A Crimeia continua sendo considerada um dos principais centros estratégicos da presença militar russa no sul da Ucrânia. Desde o início da invasão em larga escala, em 2022, a península tem servido como base logística, naval e aérea para operações contra forças ucranianas. Por esse motivo, Kiev passou a tratar a região como alvo prioritário de sua estratégia de desgaste.
Entre os alvos mais frequentes das forças ucranianas está a Ponte da Crimeia, também conhecida como Ponte de Kerch, ligação vital entre a Rússia continental e a península ocupada. O ataque realizado em outubro de 2022 marcou uma mudança significativa na guerra, demonstrando que a infraestrutura considerada estratégica por Moscou poderia ser atingida mesmo sob forte proteção militar.
Desde então, drones navais e aéreos ucranianos passaram a realizar ataques constantes contra instalações militares, embarcações, radares e sistemas antiaéreos russos posicionados na Crimeia. Relatórios recentes indicam danos a embarcações de desembarque, estações de radar e meios de apoio logístico utilizados pela Frota Russa do Mar Negro.
Analistas militares afirmam que a estratégia ucraniana busca tornar a presença russa na Crimeia cada vez mais vulnerável e custosa. Segundo Samuel Bendett, especialista ouvido pelo The National Interest, mesmo com sistemas de defesa em camadas, a Ucrânia continua encontrando novas combinações de drones e táticas capazes de penetrar as defesas russas.
Dados divulgados por autoridades ucranianas apontam que parte significativa da Frota Russa do Mar Negro já foi destruída ou seriamente danificada desde o início da guerra, forçando Moscou a transferir embarcações para áreas mais afastadas da costa da Crimeia.
Além do impacto militar direto, os ataques também possuem forte dimensão psicológica e estratégica.
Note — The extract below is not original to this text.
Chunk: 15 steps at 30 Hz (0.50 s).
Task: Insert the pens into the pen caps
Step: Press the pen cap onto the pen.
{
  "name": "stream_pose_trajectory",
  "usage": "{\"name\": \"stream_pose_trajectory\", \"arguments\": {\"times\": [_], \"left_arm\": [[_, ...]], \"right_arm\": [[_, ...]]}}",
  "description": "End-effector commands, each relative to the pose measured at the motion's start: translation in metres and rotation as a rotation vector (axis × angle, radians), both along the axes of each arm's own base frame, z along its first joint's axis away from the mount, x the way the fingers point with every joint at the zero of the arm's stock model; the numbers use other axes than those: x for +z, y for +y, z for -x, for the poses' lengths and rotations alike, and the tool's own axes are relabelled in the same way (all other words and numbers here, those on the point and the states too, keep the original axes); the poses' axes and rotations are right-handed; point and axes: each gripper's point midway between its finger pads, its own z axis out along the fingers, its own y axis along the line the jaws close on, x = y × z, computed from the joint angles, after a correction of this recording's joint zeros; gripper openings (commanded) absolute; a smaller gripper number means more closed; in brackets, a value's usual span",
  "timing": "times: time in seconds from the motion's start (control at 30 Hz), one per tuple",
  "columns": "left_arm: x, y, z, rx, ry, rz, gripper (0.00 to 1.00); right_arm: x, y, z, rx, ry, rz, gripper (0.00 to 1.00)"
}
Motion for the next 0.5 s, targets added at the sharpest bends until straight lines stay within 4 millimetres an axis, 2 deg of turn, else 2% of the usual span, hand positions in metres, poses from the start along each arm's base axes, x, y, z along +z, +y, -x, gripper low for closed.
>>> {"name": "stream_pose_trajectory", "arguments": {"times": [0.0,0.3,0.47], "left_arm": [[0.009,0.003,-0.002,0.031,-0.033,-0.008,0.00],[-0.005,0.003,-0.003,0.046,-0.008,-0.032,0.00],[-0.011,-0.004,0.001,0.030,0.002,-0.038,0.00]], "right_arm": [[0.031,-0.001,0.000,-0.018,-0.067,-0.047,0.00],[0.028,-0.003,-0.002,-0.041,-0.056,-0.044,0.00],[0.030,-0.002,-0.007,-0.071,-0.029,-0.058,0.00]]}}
A Crimeia é tratada pelo presidente russo Vladimir Putin como símbolo central do projeto geopolítico russo desde sua anexação em 2014. A crescente vulnerabilidade da península representa, portanto, não apenas um desafio militar, mas também político para o Kremlin.
Especialistas ocidentais avaliam que a campanha ucraniana deverá continuar concentrada em ataques de precisão, drones de longo alcance e operações clandestinas contra infraestrutura crítica russa no Mar Negro e na Crimeia. O objetivo seria reduzir gradualmente a liberdade operacional de Moscou na região sem necessariamente exigir uma ofensiva terrestre imediata para retomada da península.